Introduced at half-time for Marc Guehi due to injury, Maguire was again cheered by the majority of the 49,129 crowd and his every touch jeered thereafter. The 30-year-old turning Robertson’s cross into his own net was a moment of high jinks beyond their wildest dreams.

England fans responded by chanting Maguire’s name and Southgate took the opportunity to launch an unusually aggravated response of his own. “From a Scotland fan’s point of view, I get it and I have absolutely no complaints with what they did,” he said.

“It is a consequence of ridiculous treatment of him for a long period of time, frankly. I think our fans recognised ‘OK, there might be a bit of heat from our own supporters but we’re not going to have it from others getting into him.’

“But it’s a joke. I’ve never known a player treated like he is, not by the Scottish fans but by our own commentators, pundits whatever it is. They’ve created something beyond anything I’ve ever seen. He’s been an absolute stalwart in the second most successful England team in decades. He’s been an absolutely key part of that. I’ve talked about the importance of our senior players, he’s been crucial amongst that.

“Every time he goes on the field, the resilience he shows, the balls he shows is absolutely incredible.”

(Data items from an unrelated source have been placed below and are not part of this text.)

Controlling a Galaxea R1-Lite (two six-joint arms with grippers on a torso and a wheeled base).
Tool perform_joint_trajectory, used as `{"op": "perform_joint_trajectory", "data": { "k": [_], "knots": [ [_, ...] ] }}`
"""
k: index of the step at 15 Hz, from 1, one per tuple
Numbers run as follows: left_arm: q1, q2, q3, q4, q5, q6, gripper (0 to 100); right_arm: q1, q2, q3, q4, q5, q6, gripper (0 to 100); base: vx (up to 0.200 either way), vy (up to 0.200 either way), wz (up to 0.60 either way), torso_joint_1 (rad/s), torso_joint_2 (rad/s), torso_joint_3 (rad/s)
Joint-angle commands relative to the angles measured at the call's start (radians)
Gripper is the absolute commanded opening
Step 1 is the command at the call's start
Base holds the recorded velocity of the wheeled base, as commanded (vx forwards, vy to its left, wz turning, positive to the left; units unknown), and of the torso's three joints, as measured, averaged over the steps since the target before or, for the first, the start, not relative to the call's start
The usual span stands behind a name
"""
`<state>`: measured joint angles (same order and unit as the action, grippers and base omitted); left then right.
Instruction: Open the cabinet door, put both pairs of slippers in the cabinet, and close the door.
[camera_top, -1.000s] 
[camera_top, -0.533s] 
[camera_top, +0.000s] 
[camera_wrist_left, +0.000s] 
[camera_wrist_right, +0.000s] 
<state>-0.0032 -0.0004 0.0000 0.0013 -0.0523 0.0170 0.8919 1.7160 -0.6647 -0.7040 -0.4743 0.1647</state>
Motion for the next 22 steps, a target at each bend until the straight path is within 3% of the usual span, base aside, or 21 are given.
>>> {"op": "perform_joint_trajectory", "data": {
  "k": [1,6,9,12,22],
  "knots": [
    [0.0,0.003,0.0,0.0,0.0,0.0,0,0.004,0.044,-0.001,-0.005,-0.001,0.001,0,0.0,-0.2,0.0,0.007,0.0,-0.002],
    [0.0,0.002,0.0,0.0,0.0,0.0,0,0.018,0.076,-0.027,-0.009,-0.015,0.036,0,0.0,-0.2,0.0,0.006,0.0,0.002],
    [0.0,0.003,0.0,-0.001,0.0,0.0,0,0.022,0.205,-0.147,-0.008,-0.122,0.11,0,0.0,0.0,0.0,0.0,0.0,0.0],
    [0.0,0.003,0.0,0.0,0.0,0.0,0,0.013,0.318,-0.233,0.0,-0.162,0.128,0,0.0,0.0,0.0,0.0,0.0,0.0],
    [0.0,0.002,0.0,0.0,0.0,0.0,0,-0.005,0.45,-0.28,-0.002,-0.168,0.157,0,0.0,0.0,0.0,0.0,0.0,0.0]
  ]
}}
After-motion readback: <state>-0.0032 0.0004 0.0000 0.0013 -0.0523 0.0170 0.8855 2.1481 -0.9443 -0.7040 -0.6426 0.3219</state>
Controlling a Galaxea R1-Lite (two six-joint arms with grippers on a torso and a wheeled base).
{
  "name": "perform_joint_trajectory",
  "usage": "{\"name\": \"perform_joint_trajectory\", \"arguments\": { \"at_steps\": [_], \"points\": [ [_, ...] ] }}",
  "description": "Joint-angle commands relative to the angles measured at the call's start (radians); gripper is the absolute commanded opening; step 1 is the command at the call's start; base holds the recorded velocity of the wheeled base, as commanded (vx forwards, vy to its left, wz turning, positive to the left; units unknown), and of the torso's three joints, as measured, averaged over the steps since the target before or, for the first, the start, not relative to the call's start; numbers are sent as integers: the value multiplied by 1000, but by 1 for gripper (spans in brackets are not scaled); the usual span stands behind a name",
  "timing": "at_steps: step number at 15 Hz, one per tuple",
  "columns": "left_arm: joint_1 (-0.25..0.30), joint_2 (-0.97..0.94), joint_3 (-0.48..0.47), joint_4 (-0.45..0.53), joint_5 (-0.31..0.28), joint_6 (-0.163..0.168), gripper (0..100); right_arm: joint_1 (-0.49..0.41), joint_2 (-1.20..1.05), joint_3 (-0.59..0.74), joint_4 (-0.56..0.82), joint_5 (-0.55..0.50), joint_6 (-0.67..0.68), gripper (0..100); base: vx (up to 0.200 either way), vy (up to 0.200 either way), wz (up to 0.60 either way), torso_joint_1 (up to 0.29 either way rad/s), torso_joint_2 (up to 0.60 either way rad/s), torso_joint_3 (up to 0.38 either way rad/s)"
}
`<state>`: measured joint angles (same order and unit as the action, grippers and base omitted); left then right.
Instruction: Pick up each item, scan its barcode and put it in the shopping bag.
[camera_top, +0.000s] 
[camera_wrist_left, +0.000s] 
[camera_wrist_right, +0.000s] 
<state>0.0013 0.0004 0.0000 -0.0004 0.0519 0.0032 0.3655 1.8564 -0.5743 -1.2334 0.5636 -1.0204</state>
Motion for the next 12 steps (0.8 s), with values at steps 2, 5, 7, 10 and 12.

Maguire has indeed been a mainstay in the Southgate era but he is currently losing the battle of keeping his place in England’s first team. The progressive passing of Guehi, also impressive against Ukraine, and Lewis Dunk offer intriguing alternatives Southgate should pursue, particularly if Maguire continues to struggles for minutes at United.

England wobbled after Maguire’s error — described by Southgate as “just unfortunate” — as Scotland sensed an opportunity but after Eberechi Eze missed when clean through, Bellingham affected play again to release Kane for his record-extending 59th international goal.

The fans finished the night singing: “Harry Maguire, he’s winning 3-1.” He primarily had Bellingham to thank for that.